Training camp excitement is buzzing around the Miami Dolphins franchise as the team looks to translate their talent on paper to the gridiron. Meanwhile, the rest of the NFL will have waited a full week longer to kick off their respective camps (with the exception of Miami’s first preseason foe, the Dallas Cowboys) which presents the Dolphins with a distinct and timely advantage.

The four-game preseason schedule has generated much disdain from players, fans, and coaches in years past. Grueling two-a-day practices lead into full contact yet entirely meaningless games that have teams crossing their fingers to begin the regular season in good health. 2011’s lockout brought that common feeling to life, resulting in the ratification of a new collective bargaining agreement (CBA) which, among other things, sought to protect players in the crescendo to regular season action.

Under the current CBA, teams may report no sooner than 15 days before their first preseason match-up. Day one is mandated as an off-the-field work date, with players barred from padded contact until the fourth day of camp. Coaches may include an ancillary film study or walk-through, but are no longer permitted to hold traditional two-a-day practices.

These changes accomplish the goal of preserving players’ bodies, though they certainly detract from the intended purpose of preseason football: coming together as one cohesive unit. Tumultuous off-season transactions are ultimately counteracted by the gelling of incoming free agents and draftees with returning personnel. Each team installs it’s schemes, measures depth, and builds chemistry throughout the exhibition season, relying heavily on simulated drills and scrimmages. Taking away precious contact reps from new or inexperienced players undoubtedly steepens the learning curve.

Facing these circumstances, the Dolphins would appear hard-pressed to integrate their newly garnered play makers come week one and a visit with the Cleveland Browns. That’s where the honor of being selected for the 50th anniversary of the NFL’s Hall of Fame Game comes into play at perhaps just the right time.

Historically, the addition of a fifth preseason bout would be liable to draw groans from within a locker room. This year, however, the Dolphins have to be smiling. A free agency spending spree brought in multiple key contributors that are expected to have an immediate impact.
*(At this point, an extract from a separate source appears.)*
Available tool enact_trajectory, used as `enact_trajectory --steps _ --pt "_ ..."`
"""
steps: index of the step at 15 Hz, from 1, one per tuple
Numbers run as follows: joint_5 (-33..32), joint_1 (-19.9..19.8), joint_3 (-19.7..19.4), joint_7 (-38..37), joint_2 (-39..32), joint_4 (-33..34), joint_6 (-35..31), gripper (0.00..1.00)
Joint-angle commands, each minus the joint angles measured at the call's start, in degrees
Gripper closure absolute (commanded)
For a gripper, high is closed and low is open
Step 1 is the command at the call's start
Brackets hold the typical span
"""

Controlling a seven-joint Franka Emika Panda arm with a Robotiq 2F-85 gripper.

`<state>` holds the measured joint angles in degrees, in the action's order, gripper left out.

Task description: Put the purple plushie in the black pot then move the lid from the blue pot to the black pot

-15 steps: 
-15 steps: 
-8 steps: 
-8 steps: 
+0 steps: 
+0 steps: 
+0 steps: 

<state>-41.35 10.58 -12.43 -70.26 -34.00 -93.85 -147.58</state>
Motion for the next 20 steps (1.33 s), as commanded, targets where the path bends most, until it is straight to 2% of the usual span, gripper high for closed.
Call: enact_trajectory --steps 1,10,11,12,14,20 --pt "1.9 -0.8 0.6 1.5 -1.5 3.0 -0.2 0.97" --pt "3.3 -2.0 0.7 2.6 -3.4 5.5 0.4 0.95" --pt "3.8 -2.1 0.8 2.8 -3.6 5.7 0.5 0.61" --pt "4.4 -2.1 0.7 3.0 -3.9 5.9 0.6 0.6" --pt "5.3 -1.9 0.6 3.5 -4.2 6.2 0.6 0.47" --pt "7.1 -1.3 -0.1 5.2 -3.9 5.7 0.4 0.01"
At almost every position, there is an abundance of depth behind the starter, especially in the trenches. Equally as common is a rookie or second-year player jockeying for playing time in the starting role. Head coach Joe Philbin and his staff have some serious work to do to make sense of the roster in a relatively short time period. Folding in another week of practice and assessment without the early wear and tear suddenly seems like a pretty sweet deal.

For all the fanfare behind offensive additions Mike Wallace, Brandon Gibson, Dustin Keller, and Tyson Clabo, they aren’t simply “plug -n-play” guys. Each must adapt to the cadence, timing, and rhythm of offensive coordinator Mike Sherman’s system. Lamar Miller is stepping into a feature role while Jonathan Martin prepares for his first full-time deployment at left tackle. Both players are coming into their second years and have much to prove.
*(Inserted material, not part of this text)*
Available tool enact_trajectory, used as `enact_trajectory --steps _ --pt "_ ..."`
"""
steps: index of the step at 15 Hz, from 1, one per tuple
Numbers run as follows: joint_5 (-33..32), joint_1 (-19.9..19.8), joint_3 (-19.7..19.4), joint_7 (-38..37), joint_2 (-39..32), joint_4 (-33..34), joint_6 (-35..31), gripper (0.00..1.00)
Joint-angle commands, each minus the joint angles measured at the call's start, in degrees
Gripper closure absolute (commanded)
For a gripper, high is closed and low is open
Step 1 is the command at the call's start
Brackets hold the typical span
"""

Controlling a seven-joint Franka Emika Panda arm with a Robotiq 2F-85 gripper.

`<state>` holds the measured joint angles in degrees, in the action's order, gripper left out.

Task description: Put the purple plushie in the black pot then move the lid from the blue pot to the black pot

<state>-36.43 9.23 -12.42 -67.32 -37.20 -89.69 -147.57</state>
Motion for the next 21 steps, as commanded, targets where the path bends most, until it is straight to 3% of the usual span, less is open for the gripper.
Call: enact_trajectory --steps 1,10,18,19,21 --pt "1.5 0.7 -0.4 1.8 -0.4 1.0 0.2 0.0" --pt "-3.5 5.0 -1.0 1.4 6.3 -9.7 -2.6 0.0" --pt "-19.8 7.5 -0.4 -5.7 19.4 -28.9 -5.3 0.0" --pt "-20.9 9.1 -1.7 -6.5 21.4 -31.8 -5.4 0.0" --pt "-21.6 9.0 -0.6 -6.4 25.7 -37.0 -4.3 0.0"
Defensive imports Dannell Ellerbe, Phillip Wheeler, and Brent Grimes will be slotted into starting roles in a new defense. Rookie cornerbacks Jamar Taylor and Will Davis will be asked to assist in nickel and dime sets. All five must learn to communicate and react on instinct with the rest of their teammates in short order.

Coaches have the added benefit of deferring their roster decisions as they now operate with a week’s buffer from league-wide cut dates. An extra week of practice and accrued game film gives those fringe players the chance to move up the depth chart and secure a spot on the final 53-man roster.
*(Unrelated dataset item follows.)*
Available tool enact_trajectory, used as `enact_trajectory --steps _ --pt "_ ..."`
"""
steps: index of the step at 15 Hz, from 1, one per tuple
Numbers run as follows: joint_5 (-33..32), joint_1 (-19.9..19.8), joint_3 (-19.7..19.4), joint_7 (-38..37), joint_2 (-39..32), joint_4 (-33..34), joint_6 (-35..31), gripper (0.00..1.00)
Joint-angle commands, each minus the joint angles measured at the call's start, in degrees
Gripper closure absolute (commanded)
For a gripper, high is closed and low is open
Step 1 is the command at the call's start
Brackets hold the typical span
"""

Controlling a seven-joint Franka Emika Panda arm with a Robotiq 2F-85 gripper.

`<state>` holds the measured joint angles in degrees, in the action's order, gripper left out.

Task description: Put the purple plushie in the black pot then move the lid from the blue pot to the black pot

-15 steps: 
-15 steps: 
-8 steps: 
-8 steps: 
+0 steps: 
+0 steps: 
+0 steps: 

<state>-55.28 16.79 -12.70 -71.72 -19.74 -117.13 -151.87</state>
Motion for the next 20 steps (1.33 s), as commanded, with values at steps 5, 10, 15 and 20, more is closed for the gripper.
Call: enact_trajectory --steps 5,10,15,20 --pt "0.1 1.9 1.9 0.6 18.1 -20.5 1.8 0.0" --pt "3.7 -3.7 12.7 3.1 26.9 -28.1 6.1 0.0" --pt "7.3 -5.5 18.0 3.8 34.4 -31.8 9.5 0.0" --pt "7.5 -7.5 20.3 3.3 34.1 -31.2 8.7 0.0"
There’s also a long-term benefit for Miami. After a tough five-game opening to the regular season, the Dolphins will enter their bye week having practiced, prepared, and played 10 straight games. That leaves 11 games to be played before postseason action, marking an almost perfectly balanced midway point to rest and recuperate.

The debate will rage on over the significance of a four-game preseason. But with a newly formed roster seeping with talent and an extra game on their slate, the folks down in South Beach might be content to just let this all play out.